Using the entries that follow, please report how many lines contain the word "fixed", with no other words.

RECORDS SHOWN:
---

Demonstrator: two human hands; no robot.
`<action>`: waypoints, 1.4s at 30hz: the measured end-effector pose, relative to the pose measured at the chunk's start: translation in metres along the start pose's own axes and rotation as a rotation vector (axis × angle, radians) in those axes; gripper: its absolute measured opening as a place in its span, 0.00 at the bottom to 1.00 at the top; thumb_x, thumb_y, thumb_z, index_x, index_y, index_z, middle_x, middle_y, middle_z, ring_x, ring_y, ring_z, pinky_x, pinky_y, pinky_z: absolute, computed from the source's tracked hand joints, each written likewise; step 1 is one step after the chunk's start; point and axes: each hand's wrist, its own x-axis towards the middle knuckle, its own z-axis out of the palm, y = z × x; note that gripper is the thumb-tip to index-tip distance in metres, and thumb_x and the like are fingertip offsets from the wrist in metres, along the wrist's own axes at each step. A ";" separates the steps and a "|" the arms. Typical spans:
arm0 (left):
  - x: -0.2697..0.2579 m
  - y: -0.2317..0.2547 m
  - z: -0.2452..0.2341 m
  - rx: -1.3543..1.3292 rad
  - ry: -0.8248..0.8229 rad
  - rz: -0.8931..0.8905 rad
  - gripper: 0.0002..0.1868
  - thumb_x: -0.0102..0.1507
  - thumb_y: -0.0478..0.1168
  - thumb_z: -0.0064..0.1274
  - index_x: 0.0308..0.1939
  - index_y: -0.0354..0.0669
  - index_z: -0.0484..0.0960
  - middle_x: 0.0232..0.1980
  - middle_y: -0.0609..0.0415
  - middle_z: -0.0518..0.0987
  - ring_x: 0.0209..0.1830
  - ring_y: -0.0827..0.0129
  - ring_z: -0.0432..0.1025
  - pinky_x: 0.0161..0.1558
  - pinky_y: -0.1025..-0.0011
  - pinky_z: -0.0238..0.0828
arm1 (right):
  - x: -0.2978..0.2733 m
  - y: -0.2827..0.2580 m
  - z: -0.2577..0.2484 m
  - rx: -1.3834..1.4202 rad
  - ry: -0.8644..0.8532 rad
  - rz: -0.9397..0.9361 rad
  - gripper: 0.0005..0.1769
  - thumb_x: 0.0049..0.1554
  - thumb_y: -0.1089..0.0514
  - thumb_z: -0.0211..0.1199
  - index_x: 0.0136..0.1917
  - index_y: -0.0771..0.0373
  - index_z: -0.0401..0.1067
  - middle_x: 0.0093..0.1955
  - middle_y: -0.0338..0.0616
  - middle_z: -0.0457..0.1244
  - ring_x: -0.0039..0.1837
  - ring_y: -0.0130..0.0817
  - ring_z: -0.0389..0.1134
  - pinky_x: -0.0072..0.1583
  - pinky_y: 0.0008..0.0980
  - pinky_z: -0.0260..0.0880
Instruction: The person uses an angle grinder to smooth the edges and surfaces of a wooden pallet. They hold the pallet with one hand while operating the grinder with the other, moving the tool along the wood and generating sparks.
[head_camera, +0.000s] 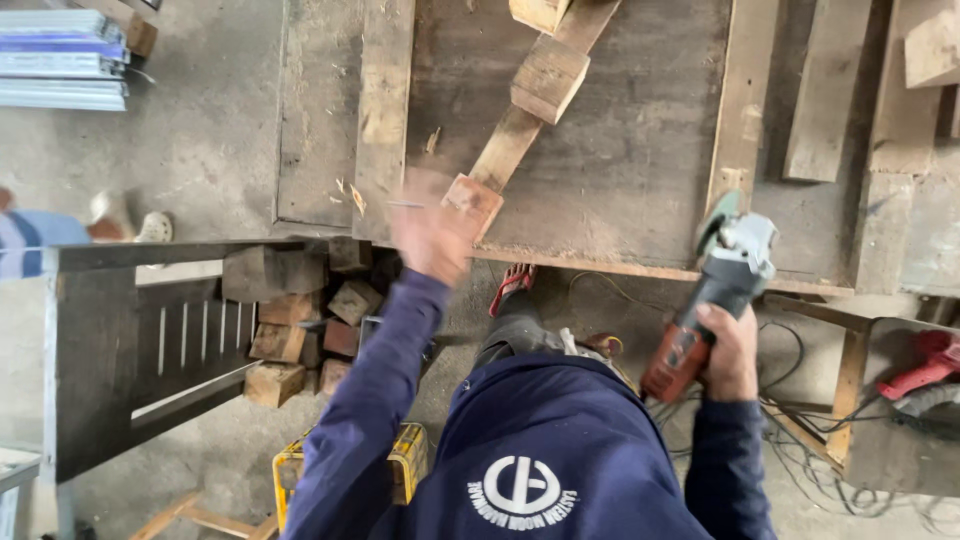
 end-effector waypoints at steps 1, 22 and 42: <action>-0.011 0.020 0.003 -0.135 -0.205 0.092 0.19 0.67 0.56 0.57 0.55 0.52 0.79 0.49 0.53 0.80 0.48 0.59 0.74 0.50 0.59 0.73 | 0.011 0.003 0.013 0.011 0.014 -0.024 0.19 0.54 0.55 0.60 0.55 0.68 0.66 0.42 0.47 0.66 0.39 0.37 0.69 0.42 0.34 0.73; -0.012 0.116 0.070 -0.794 -0.513 0.450 0.39 0.63 0.38 0.62 0.75 0.35 0.63 0.69 0.35 0.73 0.66 0.41 0.70 0.67 0.57 0.67 | 0.106 -0.026 0.090 0.434 0.267 0.013 0.23 0.55 0.45 0.61 0.51 0.67 0.68 0.40 0.50 0.67 0.39 0.39 0.71 0.42 0.37 0.75; -0.072 0.409 0.225 -0.812 -1.241 -0.140 0.38 0.47 0.50 0.73 0.55 0.34 0.77 0.48 0.47 0.84 0.47 0.63 0.79 0.52 0.67 0.75 | 0.078 -0.049 -0.206 0.372 0.415 -0.045 0.27 0.52 0.59 0.67 0.62 0.64 0.62 0.45 0.45 0.63 0.41 0.36 0.69 0.45 0.37 0.75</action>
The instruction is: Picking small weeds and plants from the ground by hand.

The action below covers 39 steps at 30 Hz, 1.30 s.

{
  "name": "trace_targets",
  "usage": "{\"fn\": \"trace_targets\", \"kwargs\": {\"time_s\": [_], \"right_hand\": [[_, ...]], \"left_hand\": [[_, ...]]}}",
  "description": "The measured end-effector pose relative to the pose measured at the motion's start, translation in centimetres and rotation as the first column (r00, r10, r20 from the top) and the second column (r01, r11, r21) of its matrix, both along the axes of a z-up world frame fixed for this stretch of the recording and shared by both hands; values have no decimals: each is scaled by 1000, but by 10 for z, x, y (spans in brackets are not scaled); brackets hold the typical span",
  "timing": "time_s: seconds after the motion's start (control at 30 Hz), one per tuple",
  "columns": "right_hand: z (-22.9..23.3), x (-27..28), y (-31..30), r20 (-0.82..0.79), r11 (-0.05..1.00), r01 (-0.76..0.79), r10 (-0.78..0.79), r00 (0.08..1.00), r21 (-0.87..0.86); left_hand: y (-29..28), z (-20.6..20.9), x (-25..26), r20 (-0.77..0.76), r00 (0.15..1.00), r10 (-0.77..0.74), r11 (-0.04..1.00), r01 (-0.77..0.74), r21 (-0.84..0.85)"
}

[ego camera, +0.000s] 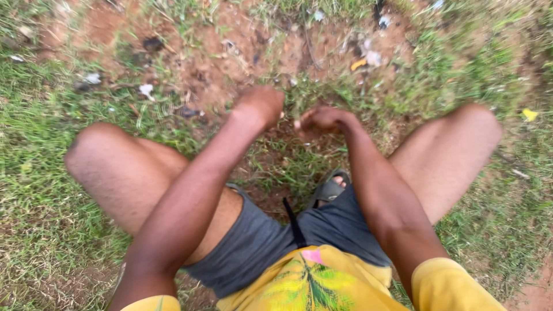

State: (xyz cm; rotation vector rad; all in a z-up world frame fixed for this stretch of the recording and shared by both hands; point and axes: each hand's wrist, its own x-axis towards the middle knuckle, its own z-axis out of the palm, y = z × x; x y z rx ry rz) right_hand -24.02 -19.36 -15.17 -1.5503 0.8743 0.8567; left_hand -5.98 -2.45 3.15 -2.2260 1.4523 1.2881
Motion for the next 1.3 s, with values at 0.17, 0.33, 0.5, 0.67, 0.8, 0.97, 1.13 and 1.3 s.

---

PROBLEM SOLUTION: 2